WHAT IS REQUIRED:
Find how many lines in the data below include the word "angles", then write only that number.
** Opening RAW DATA block **
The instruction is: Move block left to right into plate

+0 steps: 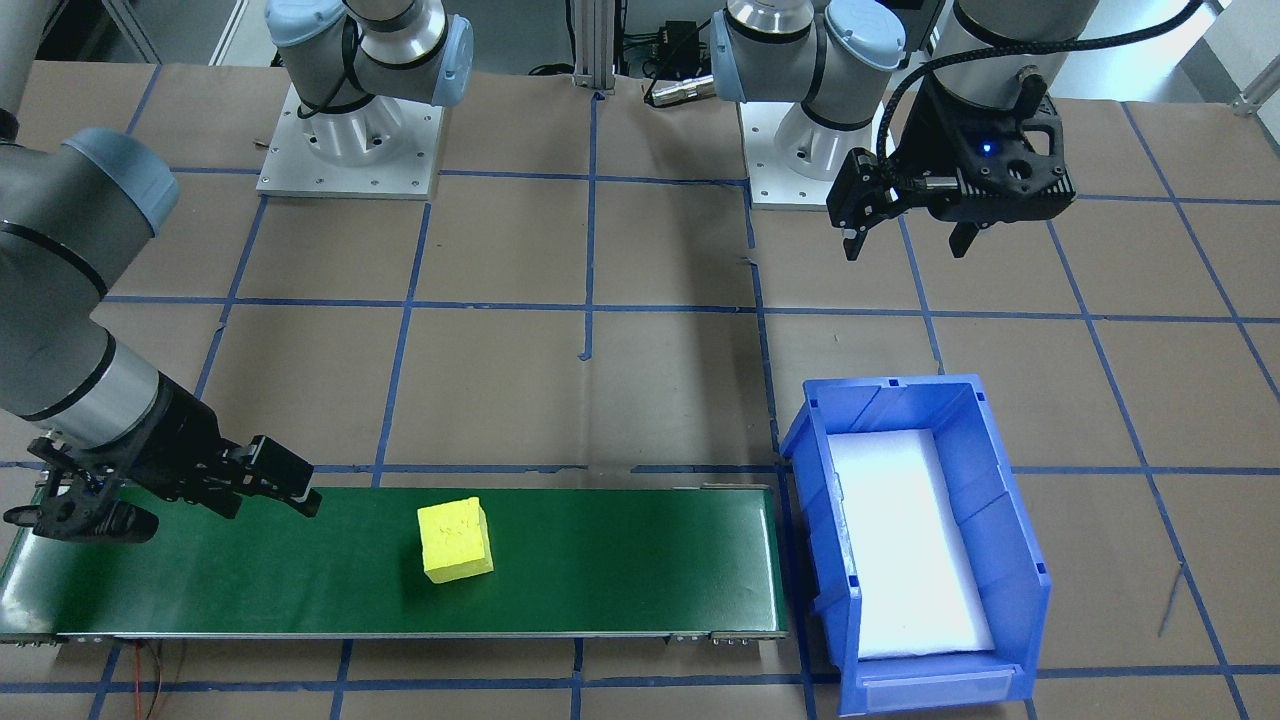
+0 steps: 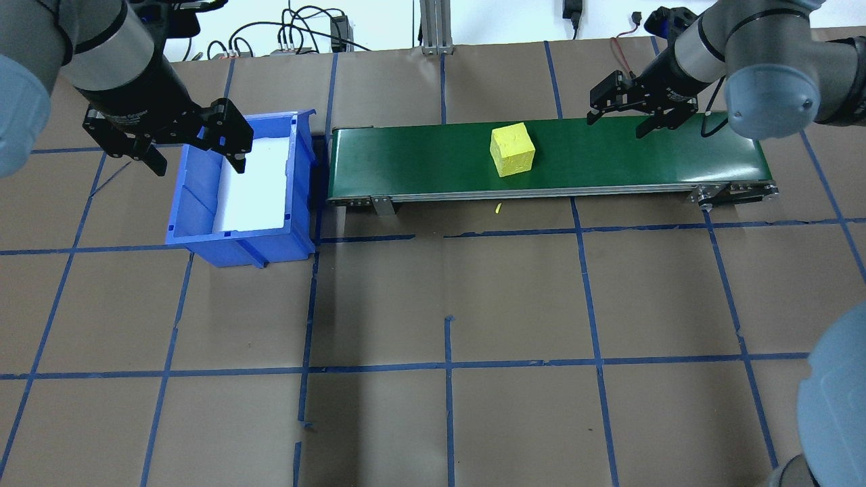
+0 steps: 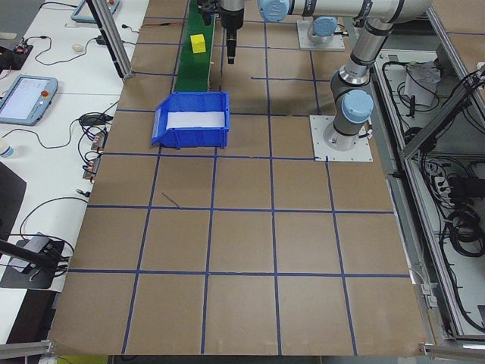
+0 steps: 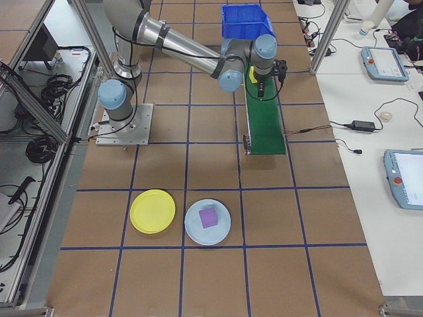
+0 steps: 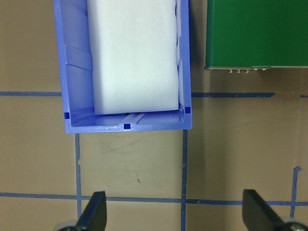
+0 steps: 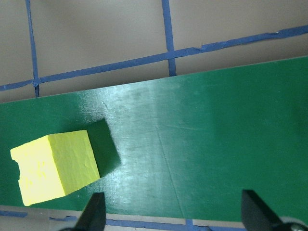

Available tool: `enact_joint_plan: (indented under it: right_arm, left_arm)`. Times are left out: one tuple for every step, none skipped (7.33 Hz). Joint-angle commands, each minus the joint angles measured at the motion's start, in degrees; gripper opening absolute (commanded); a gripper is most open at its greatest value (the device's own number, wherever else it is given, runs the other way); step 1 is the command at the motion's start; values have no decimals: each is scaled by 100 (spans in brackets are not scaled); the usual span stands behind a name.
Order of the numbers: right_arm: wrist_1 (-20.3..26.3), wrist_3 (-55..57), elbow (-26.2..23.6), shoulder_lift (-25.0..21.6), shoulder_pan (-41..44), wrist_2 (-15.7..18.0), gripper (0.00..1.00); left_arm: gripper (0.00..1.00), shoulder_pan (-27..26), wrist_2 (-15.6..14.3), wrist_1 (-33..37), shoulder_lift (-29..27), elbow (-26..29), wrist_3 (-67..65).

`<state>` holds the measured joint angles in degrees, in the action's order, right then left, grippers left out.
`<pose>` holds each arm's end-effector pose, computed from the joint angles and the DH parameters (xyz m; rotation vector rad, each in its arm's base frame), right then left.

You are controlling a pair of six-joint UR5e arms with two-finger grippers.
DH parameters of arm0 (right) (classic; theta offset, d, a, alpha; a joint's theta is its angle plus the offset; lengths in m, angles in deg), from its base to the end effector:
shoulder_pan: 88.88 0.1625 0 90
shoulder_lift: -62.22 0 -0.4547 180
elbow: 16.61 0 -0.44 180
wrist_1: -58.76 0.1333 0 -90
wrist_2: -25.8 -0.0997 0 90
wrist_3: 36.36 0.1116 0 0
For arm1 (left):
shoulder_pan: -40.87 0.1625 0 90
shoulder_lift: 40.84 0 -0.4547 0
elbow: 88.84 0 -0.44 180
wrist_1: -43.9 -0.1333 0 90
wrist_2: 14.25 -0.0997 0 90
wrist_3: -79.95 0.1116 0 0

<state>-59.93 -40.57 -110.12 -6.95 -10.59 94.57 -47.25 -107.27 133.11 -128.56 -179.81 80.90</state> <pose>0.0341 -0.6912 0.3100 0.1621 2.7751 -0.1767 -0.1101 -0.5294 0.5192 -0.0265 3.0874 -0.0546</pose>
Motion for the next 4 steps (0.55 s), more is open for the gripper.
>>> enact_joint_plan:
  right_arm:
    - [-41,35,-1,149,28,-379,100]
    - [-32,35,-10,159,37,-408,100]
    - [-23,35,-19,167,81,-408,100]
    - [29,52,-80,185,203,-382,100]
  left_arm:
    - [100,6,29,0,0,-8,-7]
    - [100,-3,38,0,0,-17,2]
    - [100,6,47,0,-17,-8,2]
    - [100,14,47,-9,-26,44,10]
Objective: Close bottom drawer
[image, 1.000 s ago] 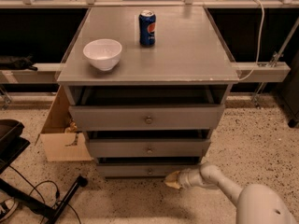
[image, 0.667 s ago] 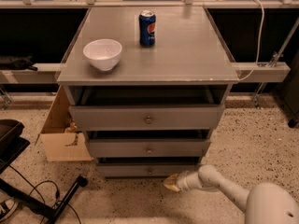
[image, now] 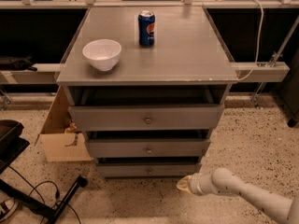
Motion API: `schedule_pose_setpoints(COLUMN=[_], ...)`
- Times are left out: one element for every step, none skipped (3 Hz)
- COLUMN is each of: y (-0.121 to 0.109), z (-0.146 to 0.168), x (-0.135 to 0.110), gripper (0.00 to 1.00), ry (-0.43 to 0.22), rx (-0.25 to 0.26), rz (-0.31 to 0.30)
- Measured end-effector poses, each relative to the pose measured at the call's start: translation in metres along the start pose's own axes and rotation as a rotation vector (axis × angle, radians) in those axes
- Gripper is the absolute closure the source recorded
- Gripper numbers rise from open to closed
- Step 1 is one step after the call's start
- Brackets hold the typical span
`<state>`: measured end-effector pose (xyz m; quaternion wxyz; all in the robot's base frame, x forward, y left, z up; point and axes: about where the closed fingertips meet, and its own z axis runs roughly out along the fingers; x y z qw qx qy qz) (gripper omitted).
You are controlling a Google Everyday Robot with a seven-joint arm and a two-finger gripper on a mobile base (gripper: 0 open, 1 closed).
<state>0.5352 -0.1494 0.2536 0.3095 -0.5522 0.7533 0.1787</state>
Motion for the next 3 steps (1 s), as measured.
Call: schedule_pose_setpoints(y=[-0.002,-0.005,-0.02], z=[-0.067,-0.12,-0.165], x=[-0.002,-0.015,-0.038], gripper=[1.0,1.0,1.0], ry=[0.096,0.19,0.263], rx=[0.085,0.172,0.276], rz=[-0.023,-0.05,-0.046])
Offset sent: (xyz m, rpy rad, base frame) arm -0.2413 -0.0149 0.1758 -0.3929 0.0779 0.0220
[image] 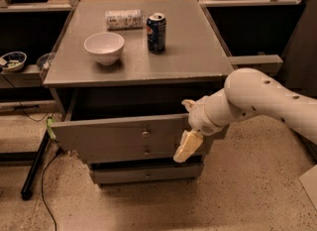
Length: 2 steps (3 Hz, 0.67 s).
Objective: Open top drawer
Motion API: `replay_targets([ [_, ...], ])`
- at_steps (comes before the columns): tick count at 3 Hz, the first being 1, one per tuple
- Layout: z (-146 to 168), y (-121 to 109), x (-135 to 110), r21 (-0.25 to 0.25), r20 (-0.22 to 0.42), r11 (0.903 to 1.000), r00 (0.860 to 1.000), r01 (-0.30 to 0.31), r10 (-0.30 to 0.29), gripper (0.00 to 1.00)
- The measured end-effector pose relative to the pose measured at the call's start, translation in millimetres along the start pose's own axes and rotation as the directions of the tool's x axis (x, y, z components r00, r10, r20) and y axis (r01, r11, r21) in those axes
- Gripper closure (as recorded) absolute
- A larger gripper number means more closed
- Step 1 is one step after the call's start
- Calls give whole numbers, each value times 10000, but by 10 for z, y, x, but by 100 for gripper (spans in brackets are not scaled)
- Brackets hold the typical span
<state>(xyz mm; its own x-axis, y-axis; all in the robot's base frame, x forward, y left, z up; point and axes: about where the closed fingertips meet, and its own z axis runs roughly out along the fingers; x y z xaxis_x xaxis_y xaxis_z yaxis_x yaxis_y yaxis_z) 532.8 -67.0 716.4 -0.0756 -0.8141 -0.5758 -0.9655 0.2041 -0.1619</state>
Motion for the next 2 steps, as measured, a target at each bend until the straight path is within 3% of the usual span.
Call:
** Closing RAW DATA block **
EXERCISE ANSWER:
4